Reproduce word for word the lines between those holding "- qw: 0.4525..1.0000" and "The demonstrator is", inclusive, and nothing else from the data below.

** Input records follows **

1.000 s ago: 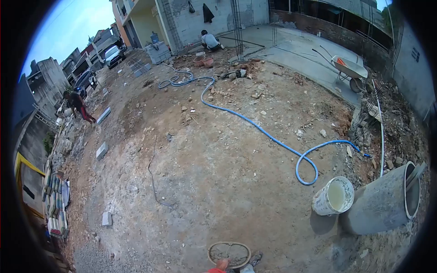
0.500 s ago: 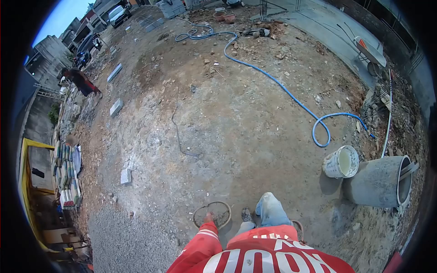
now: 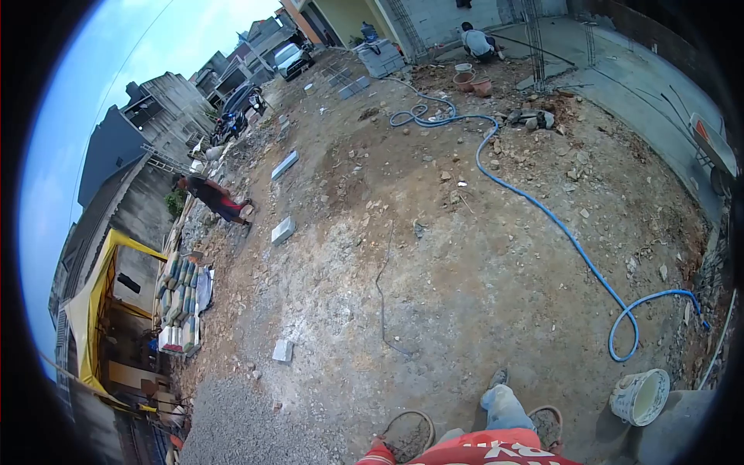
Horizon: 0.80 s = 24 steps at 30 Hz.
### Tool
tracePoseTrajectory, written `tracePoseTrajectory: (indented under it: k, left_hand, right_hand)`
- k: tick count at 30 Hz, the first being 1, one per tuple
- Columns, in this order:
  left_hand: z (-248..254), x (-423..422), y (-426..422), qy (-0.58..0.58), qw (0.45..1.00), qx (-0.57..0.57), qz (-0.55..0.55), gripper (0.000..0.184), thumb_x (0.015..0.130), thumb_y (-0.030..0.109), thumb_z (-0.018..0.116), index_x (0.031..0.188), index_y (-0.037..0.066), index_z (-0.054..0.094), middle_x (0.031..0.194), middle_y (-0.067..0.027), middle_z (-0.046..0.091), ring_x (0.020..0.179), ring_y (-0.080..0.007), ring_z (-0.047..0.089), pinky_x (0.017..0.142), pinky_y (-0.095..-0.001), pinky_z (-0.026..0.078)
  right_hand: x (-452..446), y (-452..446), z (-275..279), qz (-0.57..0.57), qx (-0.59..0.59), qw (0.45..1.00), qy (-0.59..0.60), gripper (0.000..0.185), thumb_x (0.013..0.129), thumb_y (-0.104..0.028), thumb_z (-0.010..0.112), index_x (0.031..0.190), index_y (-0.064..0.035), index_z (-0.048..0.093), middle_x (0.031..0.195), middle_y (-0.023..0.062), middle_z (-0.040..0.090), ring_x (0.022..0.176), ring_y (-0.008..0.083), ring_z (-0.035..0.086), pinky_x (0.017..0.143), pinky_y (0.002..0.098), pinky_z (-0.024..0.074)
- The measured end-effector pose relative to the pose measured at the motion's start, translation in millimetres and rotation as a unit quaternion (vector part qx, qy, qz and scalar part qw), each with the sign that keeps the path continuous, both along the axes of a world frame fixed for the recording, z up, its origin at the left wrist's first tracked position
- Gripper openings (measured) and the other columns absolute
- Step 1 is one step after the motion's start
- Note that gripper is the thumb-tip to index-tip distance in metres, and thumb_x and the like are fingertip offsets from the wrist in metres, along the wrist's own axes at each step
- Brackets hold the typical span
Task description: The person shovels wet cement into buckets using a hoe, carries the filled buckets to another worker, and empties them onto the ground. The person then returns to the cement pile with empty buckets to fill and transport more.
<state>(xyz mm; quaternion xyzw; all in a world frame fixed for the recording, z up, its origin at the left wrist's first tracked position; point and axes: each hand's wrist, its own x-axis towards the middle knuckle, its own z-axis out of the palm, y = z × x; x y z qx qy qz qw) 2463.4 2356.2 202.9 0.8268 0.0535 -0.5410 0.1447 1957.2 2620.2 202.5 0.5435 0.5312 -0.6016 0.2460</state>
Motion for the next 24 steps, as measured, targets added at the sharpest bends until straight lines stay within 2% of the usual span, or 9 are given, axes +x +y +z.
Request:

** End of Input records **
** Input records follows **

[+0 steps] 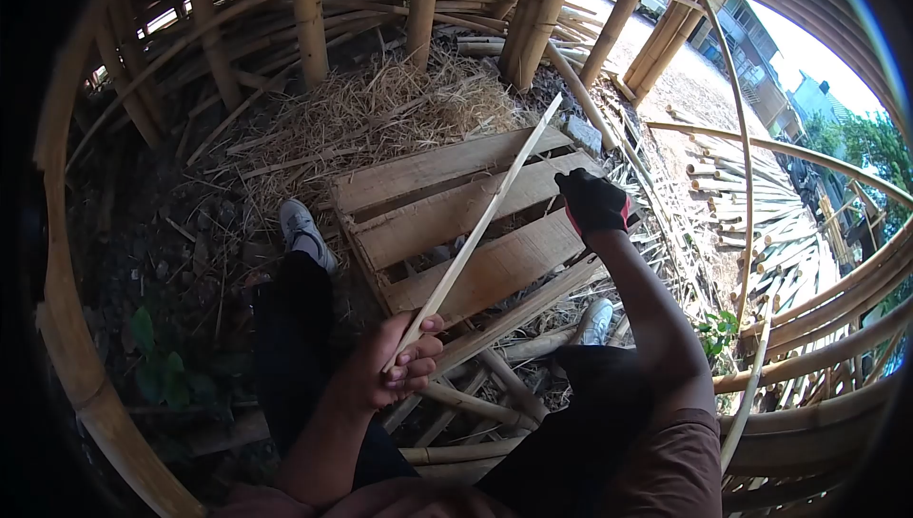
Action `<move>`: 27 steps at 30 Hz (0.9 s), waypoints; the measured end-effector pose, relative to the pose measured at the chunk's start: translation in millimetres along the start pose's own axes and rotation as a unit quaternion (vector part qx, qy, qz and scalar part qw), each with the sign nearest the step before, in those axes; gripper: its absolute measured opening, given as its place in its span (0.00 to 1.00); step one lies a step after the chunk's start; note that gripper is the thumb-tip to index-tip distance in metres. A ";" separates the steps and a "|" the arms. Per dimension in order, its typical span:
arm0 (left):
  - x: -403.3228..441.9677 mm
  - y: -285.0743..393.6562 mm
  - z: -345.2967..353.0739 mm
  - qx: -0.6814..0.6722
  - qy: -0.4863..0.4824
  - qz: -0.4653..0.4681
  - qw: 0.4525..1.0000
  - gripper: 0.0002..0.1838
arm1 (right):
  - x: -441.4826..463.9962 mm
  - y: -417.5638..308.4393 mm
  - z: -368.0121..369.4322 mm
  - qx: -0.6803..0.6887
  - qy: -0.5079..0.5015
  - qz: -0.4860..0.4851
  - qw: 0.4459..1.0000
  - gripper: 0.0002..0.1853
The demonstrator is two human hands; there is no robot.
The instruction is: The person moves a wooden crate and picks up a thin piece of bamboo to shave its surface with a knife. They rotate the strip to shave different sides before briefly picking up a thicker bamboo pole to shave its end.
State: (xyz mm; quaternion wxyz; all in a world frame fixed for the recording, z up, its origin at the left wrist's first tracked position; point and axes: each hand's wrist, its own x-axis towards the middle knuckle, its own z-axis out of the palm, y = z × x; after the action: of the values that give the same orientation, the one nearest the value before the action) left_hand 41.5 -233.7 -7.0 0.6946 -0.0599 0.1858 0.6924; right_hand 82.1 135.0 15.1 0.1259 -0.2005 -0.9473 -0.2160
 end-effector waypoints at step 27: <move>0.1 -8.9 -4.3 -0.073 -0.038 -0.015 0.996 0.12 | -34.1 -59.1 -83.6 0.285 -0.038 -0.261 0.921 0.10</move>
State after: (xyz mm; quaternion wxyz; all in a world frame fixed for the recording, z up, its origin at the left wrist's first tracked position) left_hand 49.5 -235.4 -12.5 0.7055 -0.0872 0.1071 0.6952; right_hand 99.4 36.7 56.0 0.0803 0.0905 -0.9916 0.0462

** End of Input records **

### Response to the exercise
  - qw: 0.4525..1.0000
  - gripper: 0.0002..0.1838
arm1 (right):
  - x: -441.4826..463.9962 mm
  - y: -417.5638..308.4393 mm
  - z: -368.0121..369.4322 mm
  - qx: -0.6803..0.6887
  - qy: -0.5079..0.5015
  - qz: -0.4860..0.4851
  - qw: 0.4459..1.0000
  - gripper: 0.0002..0.1853
The demonstrator is two human hands; there is no robot.

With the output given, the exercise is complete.